A methyl jasmonate-induced shift in the length of the 5' untranslated region impairs translation of the plastid rbcL transcript in barley.

The plant growth substance (-)-jasmonic acid methyl ester (methyl jasmonate, JaMe) affects plastid gene expression at the protein and mRNA levels when applied exogenously to detached leaf segments of Hordeum vulgare L. cv. Salome. Translation of the large subunits of ribulose-1,5-bisphosphate carboxylase/oxygenase (LSU, rbcL gene products) and of the 65 and 68 kDa proteins of photosystem I (psaA and psaB gene products, respectively) ceased, whereas synthesis of the 32 kDa photosystem II protein (D1, psbA gene product) continued in JaMe-treated leaf tissues. These changes were not caused by corresponding alterations in transcript abundances.
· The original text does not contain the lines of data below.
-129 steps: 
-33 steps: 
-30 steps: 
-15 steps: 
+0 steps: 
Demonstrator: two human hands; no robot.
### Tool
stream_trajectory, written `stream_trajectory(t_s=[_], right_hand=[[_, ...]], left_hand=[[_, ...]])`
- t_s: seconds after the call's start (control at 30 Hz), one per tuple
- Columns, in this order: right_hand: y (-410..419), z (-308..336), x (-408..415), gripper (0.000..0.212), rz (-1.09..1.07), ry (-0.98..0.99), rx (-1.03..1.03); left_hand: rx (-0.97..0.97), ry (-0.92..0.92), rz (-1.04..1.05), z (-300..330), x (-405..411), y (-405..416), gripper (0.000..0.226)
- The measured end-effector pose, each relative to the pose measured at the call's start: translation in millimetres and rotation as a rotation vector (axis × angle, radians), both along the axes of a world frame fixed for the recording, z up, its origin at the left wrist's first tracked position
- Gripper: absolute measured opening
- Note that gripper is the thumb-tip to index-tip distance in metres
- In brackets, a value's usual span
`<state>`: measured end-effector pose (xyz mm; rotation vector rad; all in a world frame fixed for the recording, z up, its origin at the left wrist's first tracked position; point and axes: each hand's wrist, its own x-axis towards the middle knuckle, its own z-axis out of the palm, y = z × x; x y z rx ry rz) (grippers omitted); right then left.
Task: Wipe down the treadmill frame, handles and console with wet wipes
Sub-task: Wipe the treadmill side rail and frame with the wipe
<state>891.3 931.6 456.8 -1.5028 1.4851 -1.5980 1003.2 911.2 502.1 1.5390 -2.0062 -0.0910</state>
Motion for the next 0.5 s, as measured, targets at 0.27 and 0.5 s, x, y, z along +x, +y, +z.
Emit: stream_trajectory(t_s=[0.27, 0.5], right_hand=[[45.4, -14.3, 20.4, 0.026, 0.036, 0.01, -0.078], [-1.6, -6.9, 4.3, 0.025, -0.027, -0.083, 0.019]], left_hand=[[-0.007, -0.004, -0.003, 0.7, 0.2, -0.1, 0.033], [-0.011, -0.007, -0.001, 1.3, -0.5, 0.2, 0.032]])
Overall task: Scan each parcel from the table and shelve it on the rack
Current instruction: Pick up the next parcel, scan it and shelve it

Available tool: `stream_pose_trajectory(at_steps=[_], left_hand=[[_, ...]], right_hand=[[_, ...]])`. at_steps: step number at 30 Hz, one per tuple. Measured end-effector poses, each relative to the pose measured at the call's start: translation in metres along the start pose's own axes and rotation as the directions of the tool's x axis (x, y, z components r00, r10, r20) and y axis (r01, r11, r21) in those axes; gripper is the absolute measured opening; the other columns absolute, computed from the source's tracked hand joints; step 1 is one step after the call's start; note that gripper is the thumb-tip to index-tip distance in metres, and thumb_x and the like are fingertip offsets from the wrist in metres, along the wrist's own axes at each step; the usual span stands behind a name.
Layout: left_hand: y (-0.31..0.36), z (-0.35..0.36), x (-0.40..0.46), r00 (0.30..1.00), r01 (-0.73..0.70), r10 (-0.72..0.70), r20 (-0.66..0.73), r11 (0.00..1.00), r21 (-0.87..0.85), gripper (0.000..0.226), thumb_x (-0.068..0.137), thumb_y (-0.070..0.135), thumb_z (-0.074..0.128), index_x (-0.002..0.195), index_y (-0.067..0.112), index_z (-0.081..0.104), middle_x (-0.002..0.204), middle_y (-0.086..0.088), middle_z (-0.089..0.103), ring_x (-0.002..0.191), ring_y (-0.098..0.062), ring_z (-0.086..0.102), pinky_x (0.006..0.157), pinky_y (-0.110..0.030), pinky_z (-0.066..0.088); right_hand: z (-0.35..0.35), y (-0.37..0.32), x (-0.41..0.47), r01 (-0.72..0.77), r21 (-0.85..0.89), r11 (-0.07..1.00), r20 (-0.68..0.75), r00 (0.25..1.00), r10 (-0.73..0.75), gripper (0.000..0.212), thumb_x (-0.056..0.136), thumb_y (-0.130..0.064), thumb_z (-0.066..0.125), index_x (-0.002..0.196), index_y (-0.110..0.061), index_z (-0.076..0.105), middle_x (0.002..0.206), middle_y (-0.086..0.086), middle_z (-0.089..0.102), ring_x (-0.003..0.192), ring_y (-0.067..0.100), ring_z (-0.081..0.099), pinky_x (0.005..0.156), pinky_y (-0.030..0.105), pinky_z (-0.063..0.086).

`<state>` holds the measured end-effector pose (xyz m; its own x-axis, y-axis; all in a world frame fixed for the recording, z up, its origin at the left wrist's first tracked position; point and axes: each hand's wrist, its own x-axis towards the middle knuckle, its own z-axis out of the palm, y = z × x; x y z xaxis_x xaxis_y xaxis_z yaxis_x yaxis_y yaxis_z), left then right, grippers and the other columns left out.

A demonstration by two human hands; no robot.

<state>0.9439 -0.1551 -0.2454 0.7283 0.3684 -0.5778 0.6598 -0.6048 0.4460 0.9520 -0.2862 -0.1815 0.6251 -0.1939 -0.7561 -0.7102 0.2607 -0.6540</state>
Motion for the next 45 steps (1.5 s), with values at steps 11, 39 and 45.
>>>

The loss of LSU protein synthesis, occurring within 24 h of JaMe treatment, correlated with a decline in the in vitro-translatable rbcL mRNA, but contrasted with an almost constant transcript level. The 5' ends of the rbcL transcripts shifted from '-59' in freshly harvested or water-treated leaves to '-94' in JaMe-treated leaf tissues. Transcripts ending at these positions presumably arise from alternative processing of the primary transcript ending at position '-316'. The '-94' transcript contains, within the 5' untranslated region, a 35-base motif with remarkable complementarity to the extreme 3' terminal part of the 16S rRNA, involved in intramolecular base pairing within the ribosome and can associate with 30S but not 70S complexes in organello, suggesting that intermolecular base pairing impairs translation initiation, probably by competing for ribosome binding at the Shine-Dalgarno sequence. In contrast, transcripts ending at '-59' lack the 5' terminal 'extra' sequence and are active in terms of translation initiation.